NEW YORK, N.Y. - Lucas Duda walked out of the dugout onto the on-deck circle with Cincinnati leading the Mets by three runs in the seventh inning following Juan Lagares' one-out walk. Kevin Plawecki's single off Brandon Finnegan put runners at the corners.

Reds manager Bryan Price waited a full 50 seconds by the top step of the dugout, waiting for the Mets to make a move with reliever Logan Verrett due up, then walked to the mound as Duda returned to New York's dugout without being introduced.

Suddenly, Yoenis Cespedes appeared in the dugout, taping his wrists. After missing three straight games because of a leg injury, Cespedes walked up to the plate and rocketed a 93 mph fastball for a three-run homer. Slumping David Wright had a go-ahead single later in the inning, and the Mets rallied past Cincinnati 4-3 on Tuesday night for their 10th straight win against the Reds.

Was Duda a decoy or a delay?

Even Plawecki wasn't sure who would pinch hit for Verrett (3-0). As Plawecki waited, he spoke with Reds first baseman Joey Votto.

"He was like, 'What's going on?' I said, 'I'm just as confused as you are,'" Plawecki recalled. "That was a pretty crazy sequence of events."

Collins at first maintained the Mets couldn't find Cespedes, who had been hitting in the batting cage earlier.

"I said, 'Luca, someone's got to be on deck. I'm not putting you in, but go on deck,'" the manager explained.

But then, when asked whether he was trying to make the Reds think Cespedes was unavailable, Collins left a hint.

"Well," he said before chucking, "I don't necessarily bring up my thoughts behind the whole thing."

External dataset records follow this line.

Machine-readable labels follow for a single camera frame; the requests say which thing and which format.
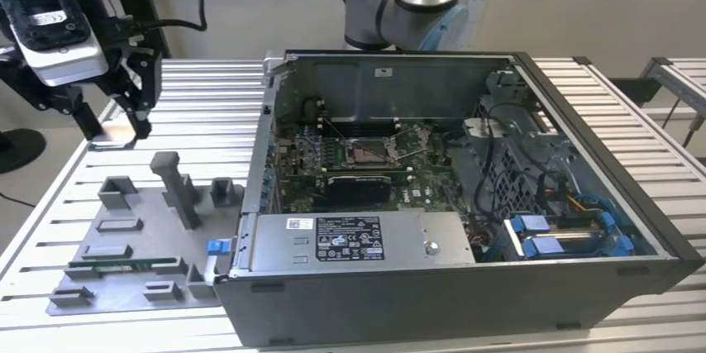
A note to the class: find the metal drive cage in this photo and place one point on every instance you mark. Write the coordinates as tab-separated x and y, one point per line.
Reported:
507	171

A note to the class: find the green motherboard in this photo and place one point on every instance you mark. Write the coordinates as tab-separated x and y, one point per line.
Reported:
430	171

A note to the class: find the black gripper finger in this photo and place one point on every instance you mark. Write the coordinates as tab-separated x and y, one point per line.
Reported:
85	121
144	92

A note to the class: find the black round stand base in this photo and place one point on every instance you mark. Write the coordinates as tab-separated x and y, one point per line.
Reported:
18	150

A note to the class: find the black power supply label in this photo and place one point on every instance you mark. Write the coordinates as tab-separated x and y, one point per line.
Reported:
347	239

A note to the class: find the metal slat side table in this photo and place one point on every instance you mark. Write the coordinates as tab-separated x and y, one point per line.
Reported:
680	80

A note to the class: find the white sticker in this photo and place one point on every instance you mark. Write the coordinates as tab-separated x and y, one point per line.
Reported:
383	72

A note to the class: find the CPU socket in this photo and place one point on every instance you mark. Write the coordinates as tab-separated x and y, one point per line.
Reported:
365	154

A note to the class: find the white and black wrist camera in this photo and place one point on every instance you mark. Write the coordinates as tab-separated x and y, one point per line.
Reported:
65	63

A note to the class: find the blue disk carrier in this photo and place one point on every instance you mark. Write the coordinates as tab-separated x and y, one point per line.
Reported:
543	246
531	222

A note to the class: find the silver square CPU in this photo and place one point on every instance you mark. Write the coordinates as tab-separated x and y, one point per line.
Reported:
116	136

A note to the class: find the blue case latch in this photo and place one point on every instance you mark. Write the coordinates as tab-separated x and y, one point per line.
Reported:
216	246

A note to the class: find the silver power supply unit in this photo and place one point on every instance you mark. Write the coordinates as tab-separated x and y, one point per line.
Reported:
275	245

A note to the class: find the grey plastic parts rack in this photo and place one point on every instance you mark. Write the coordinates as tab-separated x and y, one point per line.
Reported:
160	237

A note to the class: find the black graphics card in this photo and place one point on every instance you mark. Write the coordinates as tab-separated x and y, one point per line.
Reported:
357	189

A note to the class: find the green RAM stick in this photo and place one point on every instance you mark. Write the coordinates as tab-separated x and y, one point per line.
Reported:
143	264

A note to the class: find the dark grey PC case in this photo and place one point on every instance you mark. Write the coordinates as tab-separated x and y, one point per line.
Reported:
385	307

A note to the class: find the black RAM slot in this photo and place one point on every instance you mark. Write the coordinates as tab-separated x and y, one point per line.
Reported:
357	121
357	126

Duda wouldn't explain his point of view.

"Guys, you got to talk to Terry about that," he said.

Cespedes had fluid drained from his bruised right thigh Monday. Price could have elected to bring in left-hander Tony Cingrani (0-2) or right-hander Caleb Cotham, who were both warming up.

Price left in the left-handed Finnegan to face the right-hander, and on Finnegan's next pitch — his 107th and last of the night — Cespedes electrified the small Citi Field crowd.

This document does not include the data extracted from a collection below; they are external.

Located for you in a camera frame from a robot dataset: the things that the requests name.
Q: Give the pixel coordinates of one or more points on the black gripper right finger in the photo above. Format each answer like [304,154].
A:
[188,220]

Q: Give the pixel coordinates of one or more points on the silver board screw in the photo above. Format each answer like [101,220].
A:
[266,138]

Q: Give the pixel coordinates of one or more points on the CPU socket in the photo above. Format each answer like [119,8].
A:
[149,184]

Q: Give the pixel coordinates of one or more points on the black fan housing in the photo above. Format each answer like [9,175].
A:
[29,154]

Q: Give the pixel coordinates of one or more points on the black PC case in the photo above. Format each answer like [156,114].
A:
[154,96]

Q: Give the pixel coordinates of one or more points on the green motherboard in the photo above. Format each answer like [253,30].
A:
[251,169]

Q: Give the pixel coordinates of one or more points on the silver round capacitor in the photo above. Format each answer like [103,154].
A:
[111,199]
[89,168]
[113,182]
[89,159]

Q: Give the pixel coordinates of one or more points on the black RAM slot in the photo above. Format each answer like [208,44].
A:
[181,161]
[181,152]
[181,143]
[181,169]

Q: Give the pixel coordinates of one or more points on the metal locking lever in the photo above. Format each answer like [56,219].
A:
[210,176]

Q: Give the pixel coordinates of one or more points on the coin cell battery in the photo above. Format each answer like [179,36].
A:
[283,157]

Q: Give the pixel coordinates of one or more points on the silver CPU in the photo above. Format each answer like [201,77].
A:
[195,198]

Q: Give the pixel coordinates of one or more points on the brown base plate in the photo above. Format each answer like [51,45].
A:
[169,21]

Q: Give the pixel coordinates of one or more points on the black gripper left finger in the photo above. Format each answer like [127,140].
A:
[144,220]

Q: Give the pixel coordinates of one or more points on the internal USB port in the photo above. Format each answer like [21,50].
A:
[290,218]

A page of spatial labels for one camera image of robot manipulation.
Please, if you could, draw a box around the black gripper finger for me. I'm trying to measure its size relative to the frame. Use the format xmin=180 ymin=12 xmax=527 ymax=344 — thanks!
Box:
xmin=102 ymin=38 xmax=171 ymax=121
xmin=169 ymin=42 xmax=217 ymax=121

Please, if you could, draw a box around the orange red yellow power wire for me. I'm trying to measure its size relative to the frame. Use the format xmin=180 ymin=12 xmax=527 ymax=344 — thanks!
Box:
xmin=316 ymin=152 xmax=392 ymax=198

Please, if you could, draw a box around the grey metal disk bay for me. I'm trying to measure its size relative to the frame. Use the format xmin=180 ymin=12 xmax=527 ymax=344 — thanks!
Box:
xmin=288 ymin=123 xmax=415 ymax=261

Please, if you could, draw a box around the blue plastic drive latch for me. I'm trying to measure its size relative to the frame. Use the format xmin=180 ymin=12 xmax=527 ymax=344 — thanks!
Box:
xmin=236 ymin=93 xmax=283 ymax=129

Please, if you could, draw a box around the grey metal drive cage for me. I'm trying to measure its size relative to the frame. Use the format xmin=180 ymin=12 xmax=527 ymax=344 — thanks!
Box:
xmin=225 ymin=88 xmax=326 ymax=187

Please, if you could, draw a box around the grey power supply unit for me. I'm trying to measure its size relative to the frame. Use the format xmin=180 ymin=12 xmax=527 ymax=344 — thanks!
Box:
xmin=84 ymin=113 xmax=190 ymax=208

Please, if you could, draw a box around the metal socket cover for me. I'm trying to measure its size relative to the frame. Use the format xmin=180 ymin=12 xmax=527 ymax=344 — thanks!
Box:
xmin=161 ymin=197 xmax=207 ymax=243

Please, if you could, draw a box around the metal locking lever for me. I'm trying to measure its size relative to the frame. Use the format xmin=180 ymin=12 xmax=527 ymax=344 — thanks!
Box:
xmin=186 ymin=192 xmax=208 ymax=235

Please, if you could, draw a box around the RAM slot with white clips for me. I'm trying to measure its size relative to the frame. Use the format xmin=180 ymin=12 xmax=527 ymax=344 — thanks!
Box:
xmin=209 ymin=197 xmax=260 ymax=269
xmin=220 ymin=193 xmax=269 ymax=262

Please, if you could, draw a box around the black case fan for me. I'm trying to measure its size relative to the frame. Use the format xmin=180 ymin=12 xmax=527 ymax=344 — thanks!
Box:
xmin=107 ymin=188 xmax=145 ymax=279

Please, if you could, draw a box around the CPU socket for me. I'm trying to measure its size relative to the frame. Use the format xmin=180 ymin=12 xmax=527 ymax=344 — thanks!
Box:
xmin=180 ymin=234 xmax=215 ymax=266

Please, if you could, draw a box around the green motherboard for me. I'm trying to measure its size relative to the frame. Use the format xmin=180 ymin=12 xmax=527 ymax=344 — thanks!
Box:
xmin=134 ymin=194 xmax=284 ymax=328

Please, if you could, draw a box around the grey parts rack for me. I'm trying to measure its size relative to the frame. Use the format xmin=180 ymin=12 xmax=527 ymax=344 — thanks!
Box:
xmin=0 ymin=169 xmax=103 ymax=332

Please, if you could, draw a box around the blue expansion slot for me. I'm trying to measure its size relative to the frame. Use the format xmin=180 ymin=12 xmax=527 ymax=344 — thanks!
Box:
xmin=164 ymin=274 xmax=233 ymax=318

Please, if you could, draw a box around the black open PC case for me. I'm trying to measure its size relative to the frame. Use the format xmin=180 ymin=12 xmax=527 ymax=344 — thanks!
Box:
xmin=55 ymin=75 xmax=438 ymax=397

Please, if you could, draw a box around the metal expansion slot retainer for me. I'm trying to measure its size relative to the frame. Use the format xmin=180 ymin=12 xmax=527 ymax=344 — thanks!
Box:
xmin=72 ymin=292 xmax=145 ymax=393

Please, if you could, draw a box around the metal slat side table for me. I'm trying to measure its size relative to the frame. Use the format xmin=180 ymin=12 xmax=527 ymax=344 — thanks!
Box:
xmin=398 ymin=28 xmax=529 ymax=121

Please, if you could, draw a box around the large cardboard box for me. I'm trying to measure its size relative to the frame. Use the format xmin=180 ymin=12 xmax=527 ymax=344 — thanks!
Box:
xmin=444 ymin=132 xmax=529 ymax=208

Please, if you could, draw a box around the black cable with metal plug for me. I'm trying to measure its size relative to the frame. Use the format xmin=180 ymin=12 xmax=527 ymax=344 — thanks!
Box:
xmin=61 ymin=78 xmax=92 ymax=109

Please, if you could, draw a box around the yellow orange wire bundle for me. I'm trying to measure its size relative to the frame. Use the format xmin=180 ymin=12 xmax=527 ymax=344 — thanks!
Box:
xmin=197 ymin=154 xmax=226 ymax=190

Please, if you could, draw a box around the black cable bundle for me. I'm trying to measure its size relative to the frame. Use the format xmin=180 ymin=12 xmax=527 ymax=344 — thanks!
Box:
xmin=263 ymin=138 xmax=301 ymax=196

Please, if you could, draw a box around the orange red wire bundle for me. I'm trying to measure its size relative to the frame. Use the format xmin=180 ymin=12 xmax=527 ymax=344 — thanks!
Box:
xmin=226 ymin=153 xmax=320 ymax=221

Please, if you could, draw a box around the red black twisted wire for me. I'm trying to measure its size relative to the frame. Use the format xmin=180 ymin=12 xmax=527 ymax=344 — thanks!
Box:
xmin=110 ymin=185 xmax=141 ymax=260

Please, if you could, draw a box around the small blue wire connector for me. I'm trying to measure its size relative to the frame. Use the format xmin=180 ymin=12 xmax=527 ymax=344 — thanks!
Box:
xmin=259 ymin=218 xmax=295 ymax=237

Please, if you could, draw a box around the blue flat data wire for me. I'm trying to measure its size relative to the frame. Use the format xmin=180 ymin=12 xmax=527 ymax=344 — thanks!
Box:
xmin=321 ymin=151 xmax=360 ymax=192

The ball left his bat at 111 mph and went just over the 8-foot blue wall erected for the 2012 season. It caromed off the deeper, taller green wall that set the original dimensions in 2009, and Cespedes initially seemed to think the ball was in play. But third base umpire Sam Holbrook immediately signalled home run, and Cespedes took a slow trot around the bases.

To the dismay of the Mets, Cespedes left the ballpark immediately after the game and did not speak with reporters.

"It was like out of a movie scene," Wright said. "All we needed was the fans to start chanting his name and him come out and have about five bats in his hand and start throwing them into the dugout and go up there, pick his favourite one and hit a homer."

Price insisted he wasn't played.

"I knew if I went to Cotham, they'd go to Duda, and he was the healthier player, so I wasn't sure if they were going to use Cespedes solely as a decoy or not," Price said. "Either way, if Cespedes was going to hit in that situation, I liked him against Finnegan because Finnegan had the three-pitch mix — as opposed to, I could have brought in Tony to keep Duda on the bench."

Cespedes' sixth home run of the season was the major league-high 38th allowed by the Reds. Cingrani then relieved and Curtis Granderson tripled over speedy centre fielder Billy Hamilton and off the fence in left-centre. Asdrubal Cabrera struck out, and Wright fell behind 0-2 in the count before lining a fastball into left field. He had been 1 for 17 with runners in scoring position this year.

"It looked like one of those games we were going to lose," Wright said.

Addison Reed pitched a hitless eighth, and Jeurys Familia got three straight outs for his seventh save in seven chances.

In a matchup of youthful gumption and veteran savvy, 23-year-old Finnegan pitched one-hit shutout ball for five innings against 42-year-old Bartolo Colon, then escaped two-on, no-out trouble in the sixth. Votto hit a third-inning sacrifice fly and Ivan DeJesus Jr. had a two-run homer in the fourth against Colon, who with 3,004 1/3 innings moved past the Yankees' CC Sabathia to become the leader among active pitchers.

New York has won five straight overall and eight of nine. The Mets are 10-2 since a four-game losing streak, pulling within two games of NL East-leading Washington.

Just like during the last two months of last season, Cespedes was the difference.

"You've got to just believe wholly 100 per cent, and he does." Collins said. "You just shake your head."

TRAINER'S ROOM

Mets: C Travis d'Arnaud is on the DL for the fifth straight season. New York said he has a strained right rotator cuff, an injury the team hopes can heal quickly without surgery and won't cause a lengthy layoff.

UP NEXT

Matt Harvey (1-3) is slated to start for the Mets against Jon Moscot (0-1) in Wednesday's series finale. Batters are hitting .200 (11 for 55) against Harvey through four innings this season, .353 (6 for 17) in the fifth and .714 (10 for 14) in the sixth.